■ **EXERCISE**: Line by line, copy the material that follows without leaving anything out.

■ **SUPPLIED DATA**:
════════

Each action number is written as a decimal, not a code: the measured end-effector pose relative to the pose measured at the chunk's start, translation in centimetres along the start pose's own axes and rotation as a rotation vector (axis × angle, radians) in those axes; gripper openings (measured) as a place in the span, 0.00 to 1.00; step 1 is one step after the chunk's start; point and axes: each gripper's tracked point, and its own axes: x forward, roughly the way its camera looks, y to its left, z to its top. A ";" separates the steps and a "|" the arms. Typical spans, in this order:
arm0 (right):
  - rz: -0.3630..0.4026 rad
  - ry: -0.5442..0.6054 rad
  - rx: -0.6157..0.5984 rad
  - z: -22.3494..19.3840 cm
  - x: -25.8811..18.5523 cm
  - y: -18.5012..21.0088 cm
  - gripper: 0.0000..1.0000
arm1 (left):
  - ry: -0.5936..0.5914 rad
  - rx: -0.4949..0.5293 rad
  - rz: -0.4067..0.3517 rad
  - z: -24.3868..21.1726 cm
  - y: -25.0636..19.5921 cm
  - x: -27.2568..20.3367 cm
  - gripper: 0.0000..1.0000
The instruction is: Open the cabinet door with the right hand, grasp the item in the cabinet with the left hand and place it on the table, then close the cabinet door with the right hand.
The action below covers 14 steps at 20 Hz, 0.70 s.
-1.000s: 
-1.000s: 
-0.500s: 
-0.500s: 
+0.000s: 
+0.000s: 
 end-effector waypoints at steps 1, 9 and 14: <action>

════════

■ **RESPONSE TO THE EXERCISE**:
Each action number is written as a decimal, not a code: the measured end-effector pose relative to the pose measured at the chunk's start, translation in centimetres along the start pose's own axes and rotation as a rotation vector (axis × angle, radians) in those axes; gripper openings (measured) as a place in the span, 0.00 to 1.00; step 1 is one step after the chunk's start; point and axes: each gripper's tracked point, and its own axes: x forward, roughly the way its camera looks, y to its left, z to its top. A ";" separates the steps and a "|" the arms. Typical spans, in this order:
arm0 (right):
  - rz: -0.3630..0.4026 rad
  - ry: -0.5442..0.6054 rad
  - rx: -0.6157..0.5984 rad
  - z: -22.3494..19.3840 cm
  - x: -25.8811..18.5523 cm
  - y: -18.5012..21.0088 cm
  - gripper: 0.0000..1.0000
arm1 (left):
  - ry: -0.5936..0.5914 rad
  - rx: -0.4949..0.5293 rad
  - rz: -0.4067..0.3517 rad
  - z: -24.3868..21.1726 cm
  - y: -25.0636..19.5921 cm
  - x: -27.2568..20.3367 cm
  - gripper: 0.0000..1.0000
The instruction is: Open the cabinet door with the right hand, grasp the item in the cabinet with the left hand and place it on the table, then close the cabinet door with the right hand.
The action below covers 14 steps at 20 Hz, 0.70 s.
-1.000s: 
-1.000s: 
-0.500s: 
-0.500s: 
+0.000s: 
+0.000s: 
 end-effector waypoints at steps 1, 9 and 14: <action>

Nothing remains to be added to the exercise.